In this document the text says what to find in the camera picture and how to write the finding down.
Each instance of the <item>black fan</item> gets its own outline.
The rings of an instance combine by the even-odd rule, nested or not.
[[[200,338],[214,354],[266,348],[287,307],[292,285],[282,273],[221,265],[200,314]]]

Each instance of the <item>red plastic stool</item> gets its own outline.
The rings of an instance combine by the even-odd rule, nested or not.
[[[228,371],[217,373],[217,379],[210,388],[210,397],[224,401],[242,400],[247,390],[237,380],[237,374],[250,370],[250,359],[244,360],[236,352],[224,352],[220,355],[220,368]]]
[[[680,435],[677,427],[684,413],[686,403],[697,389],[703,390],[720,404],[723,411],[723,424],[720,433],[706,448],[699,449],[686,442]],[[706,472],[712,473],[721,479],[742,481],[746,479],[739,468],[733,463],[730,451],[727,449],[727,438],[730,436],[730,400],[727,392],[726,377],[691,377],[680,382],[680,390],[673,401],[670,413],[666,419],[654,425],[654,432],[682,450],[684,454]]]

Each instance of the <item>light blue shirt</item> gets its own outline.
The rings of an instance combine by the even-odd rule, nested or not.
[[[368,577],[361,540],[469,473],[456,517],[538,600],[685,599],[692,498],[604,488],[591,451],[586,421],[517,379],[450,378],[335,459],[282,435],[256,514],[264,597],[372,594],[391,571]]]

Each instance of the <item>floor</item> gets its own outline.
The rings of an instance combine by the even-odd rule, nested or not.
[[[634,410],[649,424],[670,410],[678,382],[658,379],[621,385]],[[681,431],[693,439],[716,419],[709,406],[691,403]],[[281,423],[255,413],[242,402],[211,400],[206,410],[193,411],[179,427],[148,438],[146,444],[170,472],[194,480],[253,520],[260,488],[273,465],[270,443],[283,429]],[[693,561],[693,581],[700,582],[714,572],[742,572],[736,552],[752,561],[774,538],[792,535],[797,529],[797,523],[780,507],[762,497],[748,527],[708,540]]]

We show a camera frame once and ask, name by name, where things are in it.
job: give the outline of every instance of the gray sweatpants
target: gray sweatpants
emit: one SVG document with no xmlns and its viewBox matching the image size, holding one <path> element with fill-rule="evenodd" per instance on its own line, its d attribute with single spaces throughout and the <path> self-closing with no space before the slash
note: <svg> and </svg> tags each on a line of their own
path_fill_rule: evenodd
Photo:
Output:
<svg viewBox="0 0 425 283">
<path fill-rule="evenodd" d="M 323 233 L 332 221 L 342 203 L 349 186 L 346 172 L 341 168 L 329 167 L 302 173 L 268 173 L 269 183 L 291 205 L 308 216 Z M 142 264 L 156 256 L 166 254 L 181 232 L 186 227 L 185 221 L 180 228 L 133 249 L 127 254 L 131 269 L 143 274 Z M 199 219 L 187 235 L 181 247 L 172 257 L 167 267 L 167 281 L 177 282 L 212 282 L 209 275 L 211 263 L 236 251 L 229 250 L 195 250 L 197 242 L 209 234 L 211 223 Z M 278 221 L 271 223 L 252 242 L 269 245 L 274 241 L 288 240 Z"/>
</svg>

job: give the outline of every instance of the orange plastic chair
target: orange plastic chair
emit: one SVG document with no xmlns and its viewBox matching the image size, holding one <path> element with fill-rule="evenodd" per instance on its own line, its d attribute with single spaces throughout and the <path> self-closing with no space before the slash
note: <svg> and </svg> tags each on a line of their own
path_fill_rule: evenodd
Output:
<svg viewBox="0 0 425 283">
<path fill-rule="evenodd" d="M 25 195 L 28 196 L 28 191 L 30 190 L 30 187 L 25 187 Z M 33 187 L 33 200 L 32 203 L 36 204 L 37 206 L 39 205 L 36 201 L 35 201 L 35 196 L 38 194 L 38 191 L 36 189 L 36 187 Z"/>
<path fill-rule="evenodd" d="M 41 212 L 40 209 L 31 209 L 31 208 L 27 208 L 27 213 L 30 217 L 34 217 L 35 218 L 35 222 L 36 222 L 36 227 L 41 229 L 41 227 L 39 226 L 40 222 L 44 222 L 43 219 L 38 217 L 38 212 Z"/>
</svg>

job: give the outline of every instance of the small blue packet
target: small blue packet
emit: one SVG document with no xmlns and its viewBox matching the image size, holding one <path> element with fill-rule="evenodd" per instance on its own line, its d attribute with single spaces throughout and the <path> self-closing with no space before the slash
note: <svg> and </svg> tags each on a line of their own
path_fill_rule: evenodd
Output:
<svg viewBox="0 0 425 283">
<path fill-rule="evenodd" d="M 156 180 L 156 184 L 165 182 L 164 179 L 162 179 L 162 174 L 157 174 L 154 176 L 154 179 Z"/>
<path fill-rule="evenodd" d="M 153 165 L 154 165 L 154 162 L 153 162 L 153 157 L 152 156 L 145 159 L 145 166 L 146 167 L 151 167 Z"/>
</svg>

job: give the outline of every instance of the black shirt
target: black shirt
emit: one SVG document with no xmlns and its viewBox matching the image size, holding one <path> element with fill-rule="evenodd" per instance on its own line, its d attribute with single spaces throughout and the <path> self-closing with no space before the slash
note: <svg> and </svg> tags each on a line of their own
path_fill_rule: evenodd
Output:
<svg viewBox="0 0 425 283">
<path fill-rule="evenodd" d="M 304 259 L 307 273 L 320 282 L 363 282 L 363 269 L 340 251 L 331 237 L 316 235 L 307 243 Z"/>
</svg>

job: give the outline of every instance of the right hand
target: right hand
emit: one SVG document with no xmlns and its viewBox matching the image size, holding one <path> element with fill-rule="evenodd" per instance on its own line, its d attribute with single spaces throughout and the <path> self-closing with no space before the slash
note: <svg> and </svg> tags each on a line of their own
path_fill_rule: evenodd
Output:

**********

An exact restatement of the data above is required.

In this document the text says what to find in the camera picture and how to write the finding down.
Each instance of the <item>black fan</item> gets its own outline.
The rings of an instance combine by the even-odd rule, nested or not.
[[[200,338],[214,354],[266,348],[287,307],[292,285],[282,273],[221,265],[200,314]]]

Each instance of the <item>red plastic stool</item> gets its own outline.
The rings of an instance combine by the even-odd rule, nested or not.
[[[228,371],[217,373],[217,379],[210,388],[210,397],[224,401],[242,400],[247,390],[237,380],[237,374],[250,370],[250,359],[244,360],[236,352],[224,352],[220,355],[220,368]]]
[[[680,435],[677,427],[684,413],[686,403],[697,389],[703,390],[720,404],[723,411],[723,424],[720,433],[706,448],[699,449],[686,442]],[[706,472],[712,473],[721,479],[742,481],[746,479],[739,468],[733,463],[730,451],[727,449],[727,438],[730,436],[730,400],[727,392],[726,377],[691,377],[680,382],[680,390],[673,401],[670,413],[666,419],[654,425],[654,432],[682,450],[684,454]]]

Each instance of the <item>light blue shirt</item> gets its own outline.
The rings of an instance combine by the even-odd rule, nested or not.
[[[368,577],[361,540],[469,473],[456,517],[538,600],[685,599],[692,498],[604,488],[591,451],[586,421],[517,379],[450,378],[335,459],[282,435],[256,514],[264,597],[372,594],[391,571]]]

Each instance of the <item>floor</item> gets its own outline.
The rings of an instance combine by the even-odd rule, nested or not.
[[[634,410],[649,424],[670,410],[678,382],[658,379],[621,385]],[[681,431],[693,439],[716,419],[709,406],[691,403]],[[281,423],[255,413],[242,402],[211,400],[206,410],[193,411],[179,427],[148,438],[146,444],[170,472],[194,480],[253,520],[260,488],[273,465],[270,443],[283,429]],[[693,561],[693,581],[700,582],[714,572],[742,572],[736,552],[752,561],[774,538],[792,535],[797,529],[797,523],[780,507],[762,497],[748,527],[708,540]]]

We show a camera frame once and ask, name by name, where things are in it.
job: give the outline of every instance of the gray sweatpants
target: gray sweatpants
emit: one SVG document with no xmlns and its viewBox matching the image size, holding one <path> element with fill-rule="evenodd" per instance on its own line, its d attribute with single spaces throughout and the <path> self-closing with no space before the slash
note: <svg> and </svg> tags each on a line of their own
path_fill_rule: evenodd
Photo:
Output:
<svg viewBox="0 0 425 283">
<path fill-rule="evenodd" d="M 323 233 L 332 221 L 342 203 L 349 186 L 346 172 L 341 168 L 329 167 L 302 173 L 268 173 L 269 183 L 291 205 L 308 216 Z M 142 264 L 156 256 L 166 254 L 181 232 L 186 227 L 185 221 L 180 228 L 133 249 L 127 254 L 131 269 L 143 274 Z M 199 219 L 187 235 L 181 247 L 172 257 L 167 267 L 167 281 L 177 282 L 212 282 L 209 275 L 211 263 L 236 251 L 229 250 L 195 250 L 197 242 L 209 234 L 211 223 Z M 278 221 L 271 223 L 252 242 L 269 245 L 274 241 L 288 240 Z"/>
</svg>

job: give the outline of every instance of the orange plastic chair
target: orange plastic chair
emit: one SVG document with no xmlns and its viewBox matching the image size, holding one <path> element with fill-rule="evenodd" per instance on its own line, its d attribute with single spaces throughout and the <path> self-closing with no space before the slash
note: <svg> and </svg> tags each on a line of their own
path_fill_rule: evenodd
Output:
<svg viewBox="0 0 425 283">
<path fill-rule="evenodd" d="M 25 195 L 28 196 L 28 191 L 30 190 L 30 187 L 25 187 Z M 33 187 L 33 200 L 32 203 L 36 204 L 37 206 L 39 205 L 36 201 L 35 201 L 35 196 L 38 194 L 38 191 L 36 189 L 36 187 Z"/>
<path fill-rule="evenodd" d="M 41 212 L 40 209 L 31 209 L 31 208 L 27 208 L 27 213 L 30 217 L 34 217 L 35 218 L 35 222 L 36 222 L 36 227 L 41 229 L 41 227 L 39 226 L 40 222 L 44 222 L 43 219 L 38 217 L 38 212 Z"/>
</svg>

job: give the outline of every instance of the small blue packet
target: small blue packet
emit: one SVG document with no xmlns and its viewBox matching the image size, holding one <path> element with fill-rule="evenodd" per instance on its own line, its d attribute with single spaces throughout and the <path> self-closing with no space before the slash
note: <svg> and </svg> tags each on a line of their own
path_fill_rule: evenodd
Output:
<svg viewBox="0 0 425 283">
<path fill-rule="evenodd" d="M 156 180 L 156 184 L 165 182 L 164 179 L 162 179 L 162 174 L 157 174 L 154 176 L 154 179 Z"/>
<path fill-rule="evenodd" d="M 153 165 L 154 165 L 154 162 L 153 162 L 153 157 L 152 156 L 145 159 L 145 166 L 146 167 L 151 167 Z"/>
</svg>

job: give the outline of every instance of the black shirt
target: black shirt
emit: one SVG document with no xmlns and its viewBox matching the image size, holding one <path> element with fill-rule="evenodd" per instance on its own line, its d attribute with single spaces throughout and the <path> self-closing with no space before the slash
note: <svg> and </svg> tags each on a line of their own
path_fill_rule: evenodd
Output:
<svg viewBox="0 0 425 283">
<path fill-rule="evenodd" d="M 304 259 L 307 273 L 320 282 L 363 282 L 363 269 L 340 251 L 331 237 L 316 235 L 307 243 Z"/>
</svg>

job: give the outline of every instance of the right hand
target: right hand
emit: one SVG document with no xmlns and its viewBox matching the image size, holding one <path> element with fill-rule="evenodd" per instance on its own line, its d attribute with single spaces throughout and the <path> self-closing with no space before the slash
note: <svg> and </svg> tags each on a line of their own
path_fill_rule: evenodd
Output:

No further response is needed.